Data extract:
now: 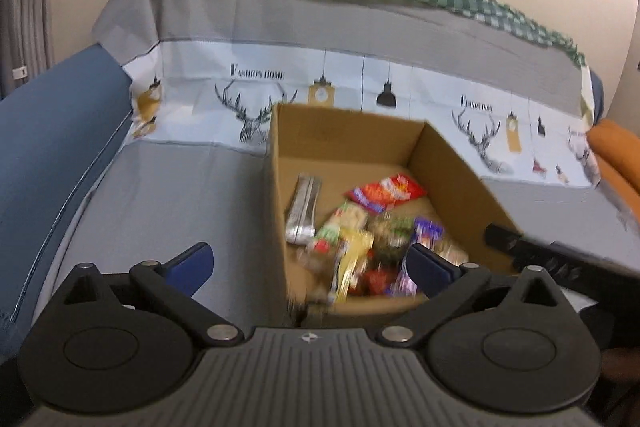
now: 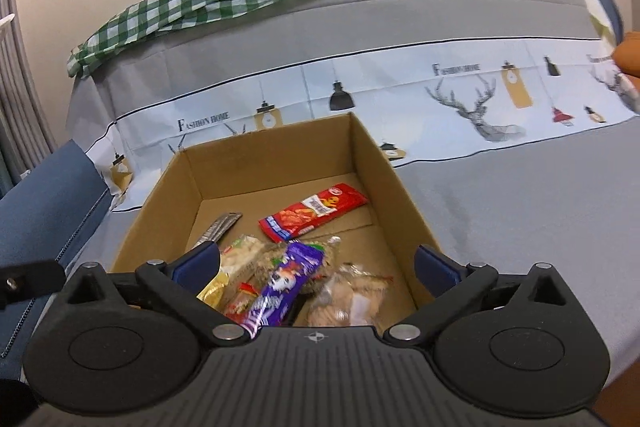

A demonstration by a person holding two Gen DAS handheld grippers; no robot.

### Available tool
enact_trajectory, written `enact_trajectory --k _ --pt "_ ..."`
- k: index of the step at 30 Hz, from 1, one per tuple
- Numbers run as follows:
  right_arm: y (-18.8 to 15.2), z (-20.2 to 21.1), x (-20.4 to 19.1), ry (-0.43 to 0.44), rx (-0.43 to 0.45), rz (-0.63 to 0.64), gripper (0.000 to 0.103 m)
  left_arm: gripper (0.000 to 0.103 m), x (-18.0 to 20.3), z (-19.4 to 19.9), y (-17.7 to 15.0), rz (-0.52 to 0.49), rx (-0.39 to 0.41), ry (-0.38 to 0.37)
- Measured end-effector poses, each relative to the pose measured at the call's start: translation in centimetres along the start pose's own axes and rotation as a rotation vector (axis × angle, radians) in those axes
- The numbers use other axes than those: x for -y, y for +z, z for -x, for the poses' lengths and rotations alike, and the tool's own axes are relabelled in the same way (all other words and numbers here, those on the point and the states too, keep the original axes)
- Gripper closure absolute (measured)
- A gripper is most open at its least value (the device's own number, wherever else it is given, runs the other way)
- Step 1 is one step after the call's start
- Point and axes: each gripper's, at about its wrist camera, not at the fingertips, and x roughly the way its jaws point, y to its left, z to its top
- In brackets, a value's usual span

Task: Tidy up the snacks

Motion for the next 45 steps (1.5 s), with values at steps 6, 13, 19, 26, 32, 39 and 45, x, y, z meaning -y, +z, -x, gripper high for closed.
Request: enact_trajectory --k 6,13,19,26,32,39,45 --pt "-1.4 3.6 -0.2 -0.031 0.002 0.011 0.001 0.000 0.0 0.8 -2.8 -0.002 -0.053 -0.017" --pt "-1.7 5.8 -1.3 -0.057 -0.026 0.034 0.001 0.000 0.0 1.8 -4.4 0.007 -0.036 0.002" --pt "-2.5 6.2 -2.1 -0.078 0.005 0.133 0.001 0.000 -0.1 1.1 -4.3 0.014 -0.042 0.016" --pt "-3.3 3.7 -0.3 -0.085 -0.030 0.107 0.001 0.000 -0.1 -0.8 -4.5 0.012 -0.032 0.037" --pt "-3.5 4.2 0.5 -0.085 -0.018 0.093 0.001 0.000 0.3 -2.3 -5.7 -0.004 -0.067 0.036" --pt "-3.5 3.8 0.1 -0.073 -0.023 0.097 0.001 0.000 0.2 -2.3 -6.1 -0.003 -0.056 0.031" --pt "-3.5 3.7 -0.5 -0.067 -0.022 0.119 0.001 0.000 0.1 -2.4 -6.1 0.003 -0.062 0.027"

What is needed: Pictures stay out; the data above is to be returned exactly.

Response below:
now: 
now: 

A demonstration by a person holding two Gen DAS handheld grippers; no robot.

### Available tool
enact_trajectory, written `enact_trajectory --k _ --pt "_ ..."`
- k: index of the step at 30 Hz, from 1, one per tuple
- Numbers run as follows:
  right_arm: y (-18.8 to 15.2), z (-20.2 to 21.1), x (-20.4 to 19.1), ry (-0.43 to 0.44), rx (-0.43 to 0.45), rz (-0.63 to 0.64), gripper (0.000 to 0.103 m)
  left_arm: gripper (0.000 to 0.103 m), x (-18.0 to 20.3), z (-19.4 to 19.9), y (-17.7 to 15.0), rz (-0.52 to 0.49), rx (-0.39 to 0.41), ry (-0.38 to 0.37)
- Measured end-effector poses, each relative to the pose measured at the call's start: translation in centimetres along the start pose's own axes and rotation as a rotation vector (axis × angle, radians) in those axes
- The numbers use other axes than those: x for -y, y for +z, z for -x, for the poses' lengths and rotations alike, and the tool's own axes are relabelled in the same way (all other words and numbers here, those on the point and the states too, keep the original axes)
- Gripper closure absolute (measured)
- A gripper is most open at its least value (the device's own number, wherever else it is given, runs the other way)
- Step 1 is one step after the call's start
- Point and axes: each gripper's, at about its wrist camera, not at the fingertips, and x roughly the way its jaws point, y to its left, z to its top
- In brackets, a value's usual span

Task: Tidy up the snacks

Motion for the next 45 steps (1.5 s), with values at steps 6, 13, 19, 26, 32, 39 and 45, x, y, z meaning -y, +z, -x, gripper high for closed.
Request: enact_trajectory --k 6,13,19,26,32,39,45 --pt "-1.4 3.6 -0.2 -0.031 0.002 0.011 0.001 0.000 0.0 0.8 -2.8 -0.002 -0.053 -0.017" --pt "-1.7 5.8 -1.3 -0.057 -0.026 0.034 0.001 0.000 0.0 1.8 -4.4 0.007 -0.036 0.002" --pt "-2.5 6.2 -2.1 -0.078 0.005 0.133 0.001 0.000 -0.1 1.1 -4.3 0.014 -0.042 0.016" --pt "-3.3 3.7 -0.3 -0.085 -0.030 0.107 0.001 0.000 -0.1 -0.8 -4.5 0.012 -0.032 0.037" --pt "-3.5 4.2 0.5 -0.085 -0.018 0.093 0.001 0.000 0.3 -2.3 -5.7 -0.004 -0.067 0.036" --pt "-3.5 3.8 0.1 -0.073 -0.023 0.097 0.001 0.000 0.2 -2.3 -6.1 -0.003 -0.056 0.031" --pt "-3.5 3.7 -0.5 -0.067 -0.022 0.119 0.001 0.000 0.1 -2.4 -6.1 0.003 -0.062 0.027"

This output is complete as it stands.